Reproduce the listing word for word, leaving every picture behind.

○ ○ ○ ○ ○ ○ ○

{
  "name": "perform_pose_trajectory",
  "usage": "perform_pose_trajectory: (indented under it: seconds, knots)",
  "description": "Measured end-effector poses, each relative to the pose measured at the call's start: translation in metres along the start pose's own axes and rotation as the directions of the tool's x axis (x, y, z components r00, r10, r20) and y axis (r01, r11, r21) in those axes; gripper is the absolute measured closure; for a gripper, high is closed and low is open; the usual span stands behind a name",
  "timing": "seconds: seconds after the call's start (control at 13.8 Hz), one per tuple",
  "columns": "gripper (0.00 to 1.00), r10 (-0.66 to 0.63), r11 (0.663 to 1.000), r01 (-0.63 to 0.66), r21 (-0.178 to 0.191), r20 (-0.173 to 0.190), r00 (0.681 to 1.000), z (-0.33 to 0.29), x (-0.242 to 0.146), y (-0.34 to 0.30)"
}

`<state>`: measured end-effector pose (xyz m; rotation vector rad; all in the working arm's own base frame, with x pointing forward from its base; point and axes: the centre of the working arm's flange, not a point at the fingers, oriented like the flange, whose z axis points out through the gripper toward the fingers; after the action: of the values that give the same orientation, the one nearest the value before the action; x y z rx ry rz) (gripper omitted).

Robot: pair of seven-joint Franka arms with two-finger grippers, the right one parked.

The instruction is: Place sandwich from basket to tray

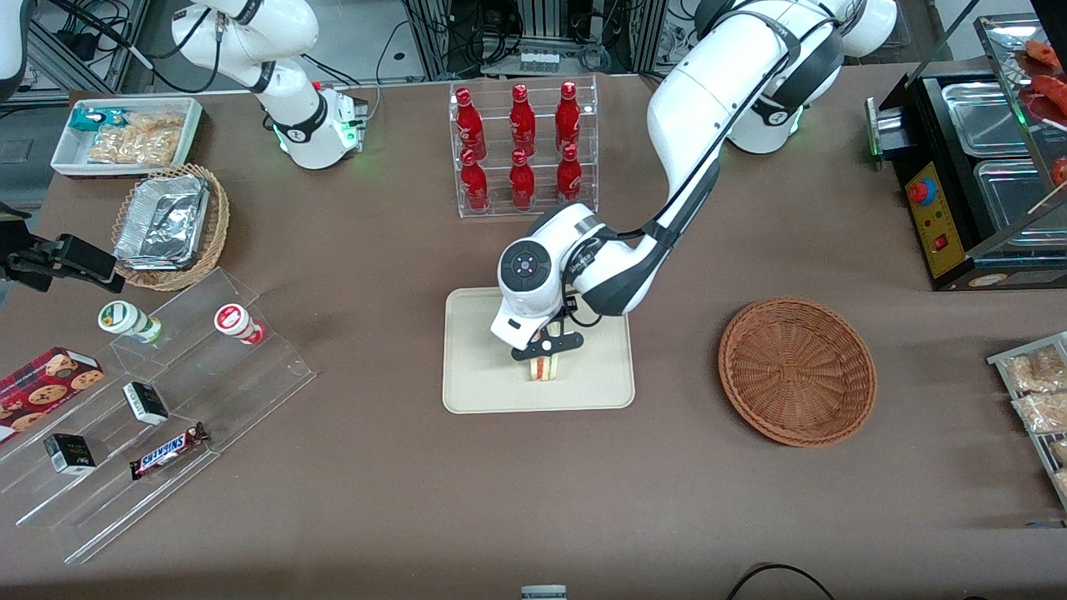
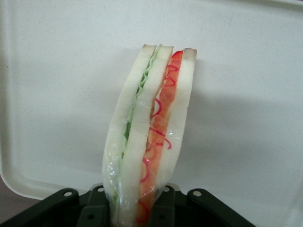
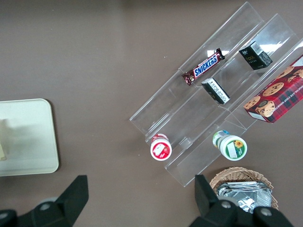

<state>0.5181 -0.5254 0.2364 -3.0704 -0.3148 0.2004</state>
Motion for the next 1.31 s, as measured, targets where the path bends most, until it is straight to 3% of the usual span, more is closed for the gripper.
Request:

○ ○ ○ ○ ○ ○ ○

> _RESULT FOR THIS EXERCISE_
{
  "name": "perform_pose_trajectory",
  "usage": "perform_pose_trajectory: (indented under it: seconds, knots)",
  "description": "Measured end-effector poses, each relative to the pose measured at the call's start: translation in metres along the start pose's own axes and rotation as the directions of the tool's x axis (x, y, z components r00, r10, r20) and y axis (r01, r11, r21) in those axes; gripper is the absolute measured closure; for a gripper, high is closed and low is open; the usual span stands behind a name",
  "timing": "seconds: seconds after the call's start (control at 13.8 Hz), one per tuple",
  "columns": "gripper (0.00 to 1.00), r10 (-0.66 to 0.63), r11 (0.663 to 1.000), r01 (-0.63 to 0.66), r21 (-0.178 to 0.191), r20 (-0.173 to 0.190), r00 (0.681 to 1.000), z (-0.33 to 0.29), x (-0.242 to 0.146), y (-0.34 to 0.30)"
}

`<state>`: measured end-effector pose (xyz m; rotation vector rad; all in the working arm's own base frame, with x pointing forward from its base; point and axes: the centre of the working arm's flange, not a point at the fingers, oriented like the flange, whose z axis points out through the gripper toward the fingers; after the action: of the values that give the same orientation, the one nearest the value before the action; x y z rx ry rz) (gripper omitted).

Robot: pair of seven-joint Franka arms with two-finger grippers, the right one parked.

The instruction is: Place sandwich from basket to tray


<state>0.5181 -0.5254 0.2364 -3.0704 -0.3148 0.2004</state>
Motion for the next 1.31 s, as measured, targets where the path bends most, until it is straight to 3% of the usual span, more is closed for the gripper.
Request:

Nothing more remains to be added to this answer.